Work instruction — Copy each line below in which the string "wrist" occurs.

*-*-*

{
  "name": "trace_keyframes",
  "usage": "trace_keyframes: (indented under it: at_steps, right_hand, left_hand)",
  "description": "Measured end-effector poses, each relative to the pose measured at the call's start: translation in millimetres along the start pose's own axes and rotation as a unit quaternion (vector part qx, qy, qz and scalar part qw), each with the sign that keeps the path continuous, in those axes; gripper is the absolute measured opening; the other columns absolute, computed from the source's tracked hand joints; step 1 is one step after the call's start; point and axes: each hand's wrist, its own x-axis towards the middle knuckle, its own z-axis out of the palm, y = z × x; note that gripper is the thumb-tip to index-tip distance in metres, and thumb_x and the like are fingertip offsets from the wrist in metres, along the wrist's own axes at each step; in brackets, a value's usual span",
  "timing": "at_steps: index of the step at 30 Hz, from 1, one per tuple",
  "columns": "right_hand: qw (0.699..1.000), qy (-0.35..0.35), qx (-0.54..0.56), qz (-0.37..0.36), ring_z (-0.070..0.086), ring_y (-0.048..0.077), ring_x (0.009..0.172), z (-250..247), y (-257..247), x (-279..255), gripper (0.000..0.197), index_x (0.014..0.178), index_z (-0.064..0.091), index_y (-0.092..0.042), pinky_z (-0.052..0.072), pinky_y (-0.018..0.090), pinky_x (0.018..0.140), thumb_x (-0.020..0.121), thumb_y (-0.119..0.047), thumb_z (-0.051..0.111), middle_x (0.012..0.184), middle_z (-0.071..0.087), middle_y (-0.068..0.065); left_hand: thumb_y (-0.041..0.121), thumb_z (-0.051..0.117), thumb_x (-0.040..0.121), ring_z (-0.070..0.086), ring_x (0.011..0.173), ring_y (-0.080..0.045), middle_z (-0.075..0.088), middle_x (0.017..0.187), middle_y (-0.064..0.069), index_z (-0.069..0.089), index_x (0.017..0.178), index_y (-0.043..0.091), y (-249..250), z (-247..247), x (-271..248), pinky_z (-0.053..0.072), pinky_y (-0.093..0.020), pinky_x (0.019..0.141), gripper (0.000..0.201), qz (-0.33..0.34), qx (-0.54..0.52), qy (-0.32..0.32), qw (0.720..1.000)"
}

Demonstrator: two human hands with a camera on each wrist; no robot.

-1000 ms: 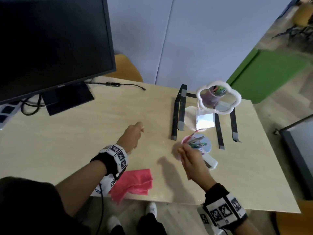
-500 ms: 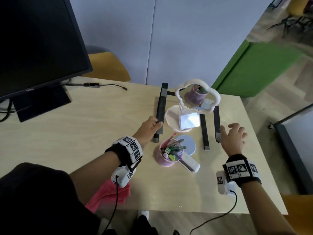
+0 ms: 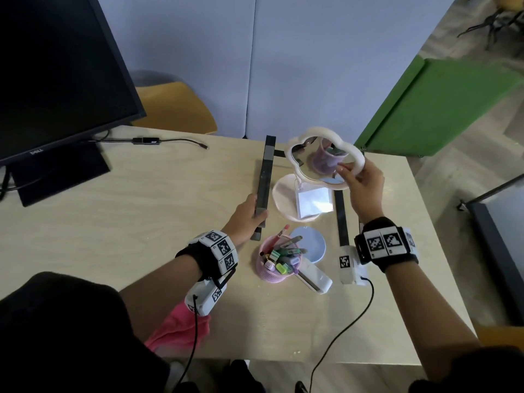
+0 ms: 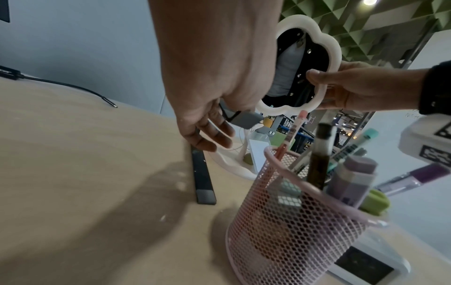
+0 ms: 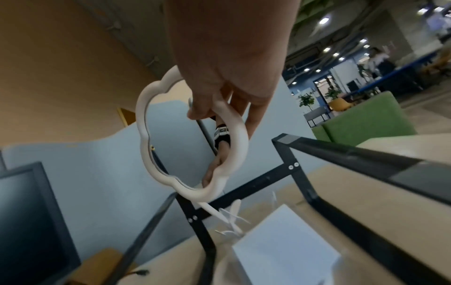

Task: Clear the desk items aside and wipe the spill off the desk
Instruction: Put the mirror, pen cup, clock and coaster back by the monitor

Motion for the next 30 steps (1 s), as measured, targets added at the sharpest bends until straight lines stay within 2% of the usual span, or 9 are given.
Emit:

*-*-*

Task result —
  "description": "Measured end-effector poses, each relative to the pose measured at the call's start: translation in millimetres along the start pose's own axes and rotation as a unit quaternion (vector part qx, qy, qz and scalar part qw), each with the sign that keeps the path continuous, in those axes; gripper is the absolute measured opening; the other columns absolute, computed from the source's tracked hand joints; step 1 is one step after the call's start; point and axes: each hand's wrist, its own x-axis towards the middle knuckle, its own z-axis out of the palm, y = z × x; note that gripper is the thumb-tip to index-tip distance in metres, and thumb_x and the like are fingertip offsets from the wrist in metres, along the wrist's own axes at each step; in brackets, a value's usual span",
Demonstrator: two human hands with a camera on each wrist; no robot.

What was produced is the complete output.